Carry over every entry exactly as written, though not the pictures it contains.

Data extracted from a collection
*** Begin section ***

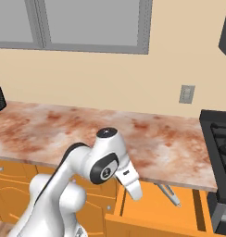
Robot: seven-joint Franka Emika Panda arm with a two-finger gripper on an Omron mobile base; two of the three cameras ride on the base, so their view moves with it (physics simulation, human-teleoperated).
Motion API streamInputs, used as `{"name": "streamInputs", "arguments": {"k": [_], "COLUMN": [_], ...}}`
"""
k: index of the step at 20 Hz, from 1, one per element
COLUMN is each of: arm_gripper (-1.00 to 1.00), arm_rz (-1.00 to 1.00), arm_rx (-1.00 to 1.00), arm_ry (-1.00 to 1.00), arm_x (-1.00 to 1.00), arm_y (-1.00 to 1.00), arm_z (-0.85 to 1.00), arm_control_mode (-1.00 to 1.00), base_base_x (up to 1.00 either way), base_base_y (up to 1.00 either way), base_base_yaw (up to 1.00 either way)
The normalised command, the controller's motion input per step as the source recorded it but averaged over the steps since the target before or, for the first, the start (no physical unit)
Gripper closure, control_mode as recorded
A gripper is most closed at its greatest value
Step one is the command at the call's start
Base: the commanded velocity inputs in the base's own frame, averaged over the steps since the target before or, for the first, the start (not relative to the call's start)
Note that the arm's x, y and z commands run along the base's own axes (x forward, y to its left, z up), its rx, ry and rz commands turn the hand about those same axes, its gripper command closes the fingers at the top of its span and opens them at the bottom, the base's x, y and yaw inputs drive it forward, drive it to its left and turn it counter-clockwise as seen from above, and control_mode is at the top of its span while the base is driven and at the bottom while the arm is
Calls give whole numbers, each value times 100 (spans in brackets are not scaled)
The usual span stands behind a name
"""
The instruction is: Take the tongs from the drawer on the right and place them on the dining counter next to the tray containing the kebab skewer.
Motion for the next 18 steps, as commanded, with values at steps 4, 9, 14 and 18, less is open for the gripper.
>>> {"name": "streamInputs", "arguments": {"k": [4,9,14,18], "arm_gripper": [-100,-100,-100,-100], "arm_rz": [0,0,0,0], "arm_rx": [0,0,0,0], "arm_ry": [2,0,0,0], "arm_x": [26,3,0,13], "arm_y": [-44,-38,-43,-30], "arm_z": [-49,-43,-34,-25], "arm_control_mode": [-100,-100,-100,-100], "base_base_x": [0,0,0,0], "base_base_y": [0,0,0,0], "base_base_yaw": [0,0,0,0]}}
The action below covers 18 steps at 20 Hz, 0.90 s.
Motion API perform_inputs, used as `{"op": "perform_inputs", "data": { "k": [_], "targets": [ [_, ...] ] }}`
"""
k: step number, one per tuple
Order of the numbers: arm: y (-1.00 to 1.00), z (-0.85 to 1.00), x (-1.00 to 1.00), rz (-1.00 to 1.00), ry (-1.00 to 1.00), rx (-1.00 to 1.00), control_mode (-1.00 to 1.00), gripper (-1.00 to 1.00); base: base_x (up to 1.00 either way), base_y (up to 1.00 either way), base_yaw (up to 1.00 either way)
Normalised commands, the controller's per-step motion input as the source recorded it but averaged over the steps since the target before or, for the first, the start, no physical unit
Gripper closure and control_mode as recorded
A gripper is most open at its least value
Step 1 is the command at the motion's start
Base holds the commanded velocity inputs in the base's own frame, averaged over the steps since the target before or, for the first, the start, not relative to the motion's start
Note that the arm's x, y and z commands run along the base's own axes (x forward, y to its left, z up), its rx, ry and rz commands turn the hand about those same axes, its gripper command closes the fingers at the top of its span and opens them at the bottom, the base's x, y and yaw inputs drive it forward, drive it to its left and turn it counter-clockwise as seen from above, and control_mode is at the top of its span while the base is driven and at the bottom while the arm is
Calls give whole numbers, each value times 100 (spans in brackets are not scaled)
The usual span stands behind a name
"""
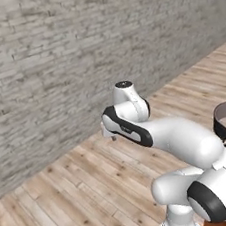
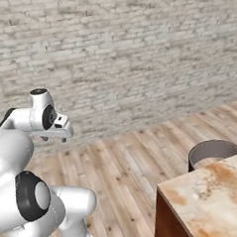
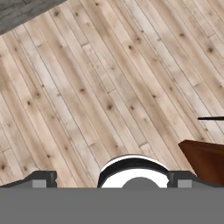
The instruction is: Place the two vegetables and bowl onto the tray for setting up a vegetable dip station.
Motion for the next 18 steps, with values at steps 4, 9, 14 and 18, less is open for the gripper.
{"op": "perform_inputs", "data": {
  "k": [4,9,14,18],
  "targets": [
    [0,0,0,0,0,0,100,-100,54,36,-35],
    [0,0,0,0,0,0,100,-100,55,35,-36],
    [0,0,0,0,0,0,100,-100,55,29,-44],
    [0,0,0,0,0,0,100,-100,56,29,-45]
  ]
}}
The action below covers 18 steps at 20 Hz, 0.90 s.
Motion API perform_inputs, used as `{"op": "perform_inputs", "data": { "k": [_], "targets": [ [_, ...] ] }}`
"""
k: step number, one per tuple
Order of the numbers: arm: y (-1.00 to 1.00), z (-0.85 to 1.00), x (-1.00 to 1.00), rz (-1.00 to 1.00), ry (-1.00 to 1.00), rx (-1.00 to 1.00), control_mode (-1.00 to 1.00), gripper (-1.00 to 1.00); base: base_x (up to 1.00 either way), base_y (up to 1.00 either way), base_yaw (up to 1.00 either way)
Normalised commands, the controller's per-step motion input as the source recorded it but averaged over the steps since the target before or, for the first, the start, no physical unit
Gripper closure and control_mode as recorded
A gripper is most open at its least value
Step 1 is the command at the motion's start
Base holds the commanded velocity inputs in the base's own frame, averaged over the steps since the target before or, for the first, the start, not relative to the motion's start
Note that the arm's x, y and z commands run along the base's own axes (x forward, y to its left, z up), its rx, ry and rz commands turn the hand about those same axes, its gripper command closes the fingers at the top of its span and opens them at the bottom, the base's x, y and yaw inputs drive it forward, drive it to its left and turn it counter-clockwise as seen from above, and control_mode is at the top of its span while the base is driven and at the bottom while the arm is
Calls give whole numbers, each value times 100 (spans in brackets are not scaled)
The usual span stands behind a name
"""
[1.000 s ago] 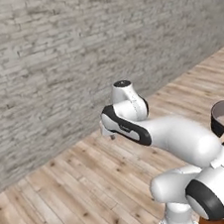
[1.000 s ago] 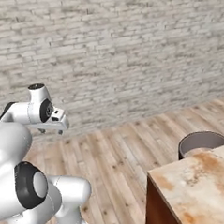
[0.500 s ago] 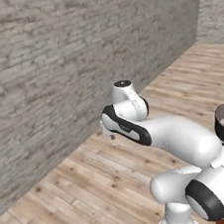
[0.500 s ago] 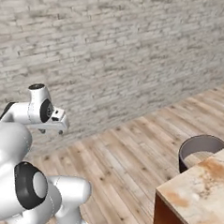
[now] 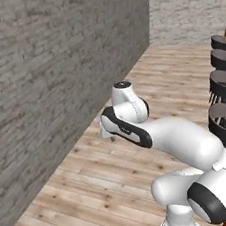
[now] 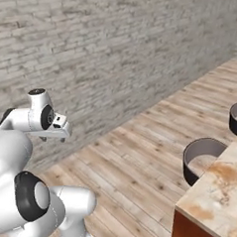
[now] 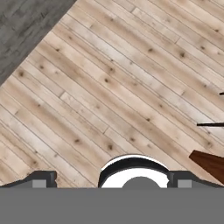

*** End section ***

### Answer box
Robot: seven-joint Franka Emika Panda arm with a two-finger gripper on an Omron mobile base; two of the three cameras ride on the base, so their view moves with it (physics simulation, human-teleoperated).
Motion API streamInputs, used as `{"name": "streamInputs", "arguments": {"k": [_], "COLUMN": [_], ...}}`
"""
k: index of the step at 20 Hz, from 1, one per element
COLUMN is each of: arm_gripper (-1.00 to 1.00), arm_rz (-1.00 to 1.00), arm_rx (-1.00 to 1.00), arm_ry (-1.00 to 1.00), arm_x (-1.00 to 1.00), arm_y (-1.00 to 1.00), arm_z (-0.85 to 1.00), arm_control_mode (-1.00 to 1.00), base_base_x (up to 1.00 either way), base_base_y (up to 1.00 either way), base_base_yaw (up to 1.00 either way)
The normalised command, the controller's motion input per step as the source recorded it but averaged over the steps since the target before or, for the first, the start (no physical unit)
Gripper closure, control_mode as recorded
A gripper is most closed at its greatest value
Step one is the command at the call's start
Base: the commanded velocity inputs in the base's own frame, averaged over the steps since the target before or, for the first, the start (not relative to the call's start)
Note that the arm's x, y and z commands run along the base's own axes (x forward, y to its left, z up), its rx, ry and rz commands turn the hand about those same axes, its gripper command closes the fingers at the top of its span and opens them at the bottom, the base's x, y and yaw inputs drive it forward, drive it to its left and turn it counter-clockwise as seen from above, and control_mode is at the top of its span while the base is driven and at the bottom while the arm is
Calls give whole numbers, each value times 100 (spans in brackets are not scaled)
The usual span stands behind a name
"""
The instruction is: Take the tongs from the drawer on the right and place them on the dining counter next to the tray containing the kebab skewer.
Motion for the next 18 steps, as commanded, with values at steps 4, 9, 14 and 18, less is open for the gripper.
>>> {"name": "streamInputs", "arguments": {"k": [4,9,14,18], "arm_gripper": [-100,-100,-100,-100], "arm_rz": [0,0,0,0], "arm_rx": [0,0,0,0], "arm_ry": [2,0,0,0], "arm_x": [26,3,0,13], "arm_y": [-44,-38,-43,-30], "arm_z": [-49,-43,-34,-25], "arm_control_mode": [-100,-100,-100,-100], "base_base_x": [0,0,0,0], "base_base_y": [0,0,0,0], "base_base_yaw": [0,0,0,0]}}
The action below covers 18 steps at 20 Hz, 0.90 s.
Motion API perform_inputs, used as `{"op": "perform_inputs", "data": { "k": [_], "targets": [ [_, ...] ] }}`
"""
k: step number, one per tuple
Order of the numbers: arm: y (-1.00 to 1.00), z (-0.85 to 1.00), x (-1.00 to 1.00), rz (-1.00 to 1.00), ry (-1.00 to 1.00), rx (-1.00 to 1.00), control_mode (-1.00 to 1.00), gripper (-1.00 to 1.00); base: base_x (up to 1.00 either way), base_y (up to 1.00 either way), base_yaw (up to 1.00 either way)
Normalised commands, the controller's per-step motion input as the source recorded it but averaged over the steps since the target before or, for the first, the start, no physical unit
Gripper closure and control_mode as recorded
A gripper is most open at its least value
Step 1 is the command at the motion's start
Base holds the commanded velocity inputs in the base's own frame, averaged over the steps since the target before or, for the first, the start, not relative to the motion's start
Note that the arm's x, y and z commands run along the base's own axes (x forward, y to its left, z up), its rx, ry and rz commands turn the hand about those same axes, its gripper command closes the fingers at the top of its span and opens them at the bottom, the base's x, y and yaw inputs drive it forward, drive it to its left and turn it counter-clockwise as seen from above, and control_mode is at the top of its span while the base is driven and at the bottom while the arm is
Calls give whole numbers, each value times 100 (spans in brackets are not scaled)
The usual span stands behind a name
"""
The instruction is: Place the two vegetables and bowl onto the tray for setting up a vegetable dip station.
Motion for the next 18 steps, with values at steps 4, 9, 14 and 18, less is open for the gripper.
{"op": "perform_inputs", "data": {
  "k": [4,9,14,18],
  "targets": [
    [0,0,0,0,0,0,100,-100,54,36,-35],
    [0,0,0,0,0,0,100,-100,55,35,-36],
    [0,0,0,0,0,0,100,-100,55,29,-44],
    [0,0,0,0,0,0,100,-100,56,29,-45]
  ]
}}
The action below covers 18 steps at 20 Hz, 0.90 s.
Motion API perform_inputs, used as `{"op": "perform_inputs", "data": { "k": [_], "targets": [ [_, ...] ] }}`
"""
k: step number, one per tuple
Order of the numbers: arm: y (-1.00 to 1.00), z (-0.85 to 1.00), x (-1.00 to 1.00), rz (-1.00 to 1.00), ry (-1.00 to 1.00), rx (-1.00 to 1.00), control_mode (-1.00 to 1.00), gripper (-1.00 to 1.00); base: base_x (up to 1.00 either way), base_y (up to 1.00 either way), base_yaw (up to 1.00 either way)
Normalised commands, the controller's per-step motion input as the source recorded it but averaged over the steps since the target before or, for the first, the start, no physical unit
Gripper closure and control_mode as recorded
A gripper is most open at its least value
Step 1 is the command at the motion's start
Base holds the commanded velocity inputs in the base's own frame, averaged over the steps since the target before or, for the first, the start, not relative to the motion's start
Note that the arm's x, y and z commands run along the base's own axes (x forward, y to its left, z up), its rx, ry and rz commands turn the hand about those same axes, its gripper command closes the fingers at the top of its span and opens them at the bottom, the base's x, y and yaw inputs drive it forward, drive it to its left and turn it counter-clockwise as seen from above, and control_mode is at the top of its span while the base is driven and at the bottom while the arm is
Calls give whole numbers, each value times 100 (spans in brackets are not scaled)
The usual span stands behind a name
"""
[1.000 s ago] 
[1.000 s ago] 
[0.500 s ago] 
[0.500 s ago] 
[now] 
[now] 
[now] 

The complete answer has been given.